**EXERCISE BRIEF:**
Without including any images, repeat the data exactly.

**Collected data entries:**
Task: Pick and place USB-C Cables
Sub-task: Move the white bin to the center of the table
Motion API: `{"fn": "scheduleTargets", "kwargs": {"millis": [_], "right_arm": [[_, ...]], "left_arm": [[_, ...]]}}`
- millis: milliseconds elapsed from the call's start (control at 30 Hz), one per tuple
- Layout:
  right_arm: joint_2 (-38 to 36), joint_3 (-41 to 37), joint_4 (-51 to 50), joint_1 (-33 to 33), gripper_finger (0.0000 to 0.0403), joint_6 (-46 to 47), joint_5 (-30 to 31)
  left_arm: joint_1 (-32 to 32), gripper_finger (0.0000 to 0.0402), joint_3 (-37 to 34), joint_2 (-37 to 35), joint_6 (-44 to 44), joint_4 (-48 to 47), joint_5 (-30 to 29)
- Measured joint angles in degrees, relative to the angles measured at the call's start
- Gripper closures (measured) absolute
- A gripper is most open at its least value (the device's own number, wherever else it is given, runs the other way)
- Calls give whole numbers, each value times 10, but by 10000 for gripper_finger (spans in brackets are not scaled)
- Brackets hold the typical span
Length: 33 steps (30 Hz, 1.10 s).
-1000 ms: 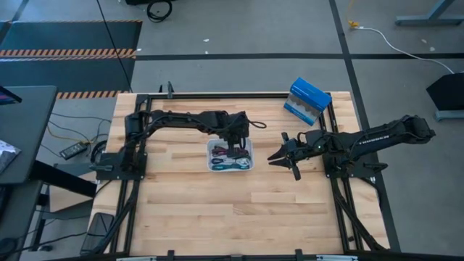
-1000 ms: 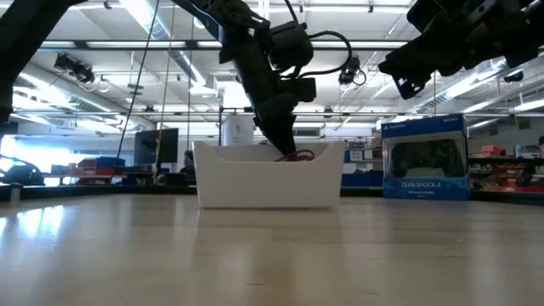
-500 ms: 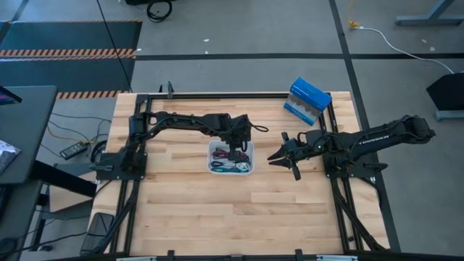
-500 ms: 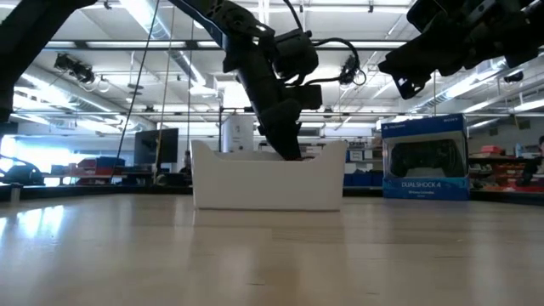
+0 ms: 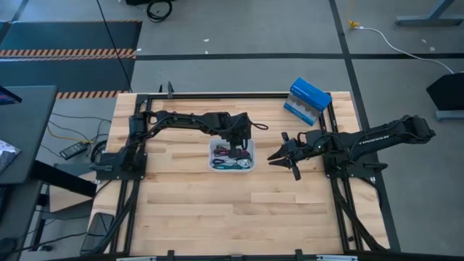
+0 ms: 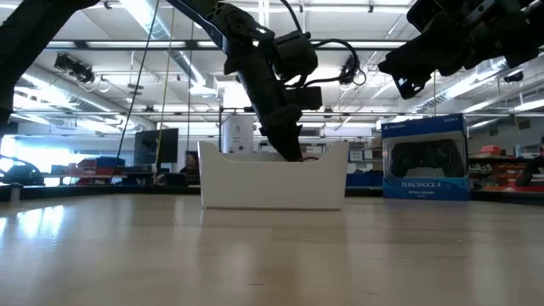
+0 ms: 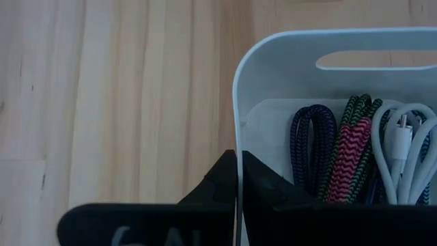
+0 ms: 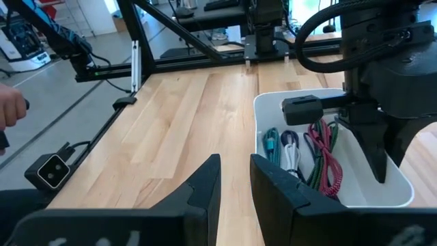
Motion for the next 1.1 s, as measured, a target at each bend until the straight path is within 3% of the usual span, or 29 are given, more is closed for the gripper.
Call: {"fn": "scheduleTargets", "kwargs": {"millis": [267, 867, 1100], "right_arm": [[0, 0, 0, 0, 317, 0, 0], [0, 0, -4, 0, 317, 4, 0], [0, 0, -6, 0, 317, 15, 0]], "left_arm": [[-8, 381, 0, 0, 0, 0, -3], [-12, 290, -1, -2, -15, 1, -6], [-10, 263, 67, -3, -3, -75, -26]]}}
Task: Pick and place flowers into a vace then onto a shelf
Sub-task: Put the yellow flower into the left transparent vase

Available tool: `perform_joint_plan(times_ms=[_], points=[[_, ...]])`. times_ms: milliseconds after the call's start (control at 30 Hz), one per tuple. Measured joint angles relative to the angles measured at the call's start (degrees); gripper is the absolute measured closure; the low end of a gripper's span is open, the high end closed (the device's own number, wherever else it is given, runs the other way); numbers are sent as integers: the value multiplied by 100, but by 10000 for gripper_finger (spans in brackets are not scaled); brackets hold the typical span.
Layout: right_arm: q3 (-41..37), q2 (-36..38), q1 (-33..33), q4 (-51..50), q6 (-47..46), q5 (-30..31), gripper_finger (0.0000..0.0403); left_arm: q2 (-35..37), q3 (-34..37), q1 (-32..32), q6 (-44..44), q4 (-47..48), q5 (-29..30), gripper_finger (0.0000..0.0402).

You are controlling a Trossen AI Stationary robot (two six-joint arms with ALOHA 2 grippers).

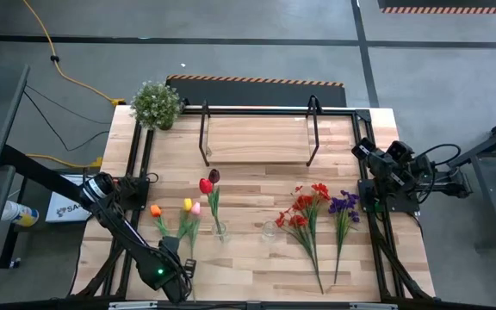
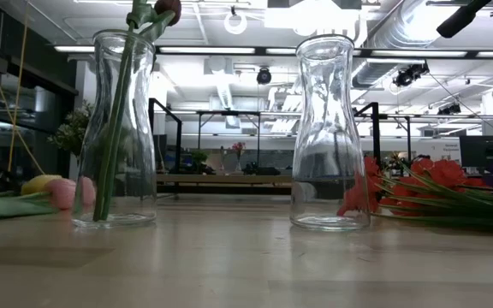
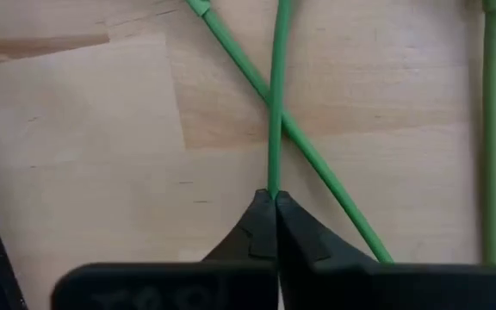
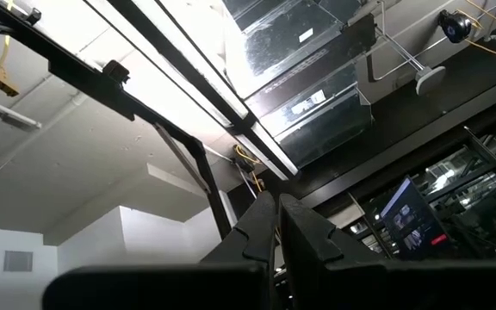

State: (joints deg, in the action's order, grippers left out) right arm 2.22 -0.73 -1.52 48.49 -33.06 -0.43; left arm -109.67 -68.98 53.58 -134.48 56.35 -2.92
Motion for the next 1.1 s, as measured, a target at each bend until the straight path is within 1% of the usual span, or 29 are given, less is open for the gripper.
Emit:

**TASK ANSWER:**
Task: Pick and place USB-C Cables
Sub-task: Move the white bin to the center of the table
Motion API: `{"fn": "scheduleTargets", "kwargs": {"millis": [_], "right_arm": [[_, ...]], "left_arm": [[_, ...]]}}`
- millis: milliseconds elapsed from the call's start (control at 30 Hz), one per tuple
- Layout:
  right_arm: joint_2 (-38 to 36), joint_3 (-41 to 37), joint_4 (-51 to 50), joint_1 (-33 to 33), gripper_finger (0.0000 to 0.0403), joint_6 (-46 to 47), joint_5 (-30 to 31)
  left_arm: joint_1 (-32 to 32), gripper_finger (0.0000 to 0.0402), joint_3 (-37 to 34), joint_2 (-37 to 35), joint_6 (-44 to 44), joint_4 (-48 to 47), joint_5 (-30 to 29)
- Measured joint angles in degrees, relative to the angles measured at the call's start
- Gripper closures (measured) absolute
- A gripper is most open at its least value (the device's own number, wherever else it is given, runs the other way)
- Calls give whole numbers, each value times 10, but by 10000 for gripper_finger (spans in brackets are not scaled)
- Brackets hold the typical span
Length: 33 steps (30 Hz, 1.10 s).
-1000 ms: 
-1000 ms: 
-500 ms: 
-500 ms: 
+0 ms: 
+0 ms: 
+0 ms: 
+0 ms: 
Motion for the next 1.1 s, as measured, a target at each bend until the straight path is within 3% of the usual span, or 29 are given, more is closed for the gripper.
Call: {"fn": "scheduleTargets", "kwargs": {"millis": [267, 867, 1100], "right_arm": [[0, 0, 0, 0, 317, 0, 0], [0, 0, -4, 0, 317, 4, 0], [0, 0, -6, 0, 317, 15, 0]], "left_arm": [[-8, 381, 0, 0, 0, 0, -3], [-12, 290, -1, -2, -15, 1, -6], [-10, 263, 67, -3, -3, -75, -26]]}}
Task: Pick and place flowers into a vace then onto a shelf
Sub-task: Put the yellow flower into the left transparent vase

Available tool: `perform_joint_plan(times_ms=[_], points=[[_, ...]])`. times_ms: milliseconds after the call's start (control at 30 Hz), one per tuple. Measured joint angles relative to the angles measured at the call's start (degrees); gripper is the absolute measured closure; the low end of a gripper's span is open, the high end closed (the device's own number, wherever else it is given, runs the other way); numbers are sent as integers: the value multiplied by 100, but by 10000 for gripper_finger (spans in brackets are not scaled); brackets hold the typical span.
Layout: right_arm: q3 (-41..37), q2 (-36..38), q1 (-33..33), q4 (-51..50), q6 (-47..46), q5 (-30..31), gripper_finger (0.0000..0.0403); left_arm: q2 (-35..37), q3 (-34..37), q1 (-32..32), q6 (-44..44), q4 (-47..48), q5 (-29..30), gripper_finger (0.0000..0.0402).

You are controlling a Trossen AI Stationary robot (two six-joint arms with ALOHA 2 grippers).


State: (joints deg, in the action's order, grippers left out) right arm 2.22 -0.73 -1.52 48.49 -33.06 -0.43; left arm -109.67 -68.98 53.58 -134.48 56.35 -2.92
Motion for the next 1.1 s, as measured, a target at each bend until the straight path is within 1% of the usual span, or 29 are given, less is open for the gripper.
Emit:

That completes the response to the exercise.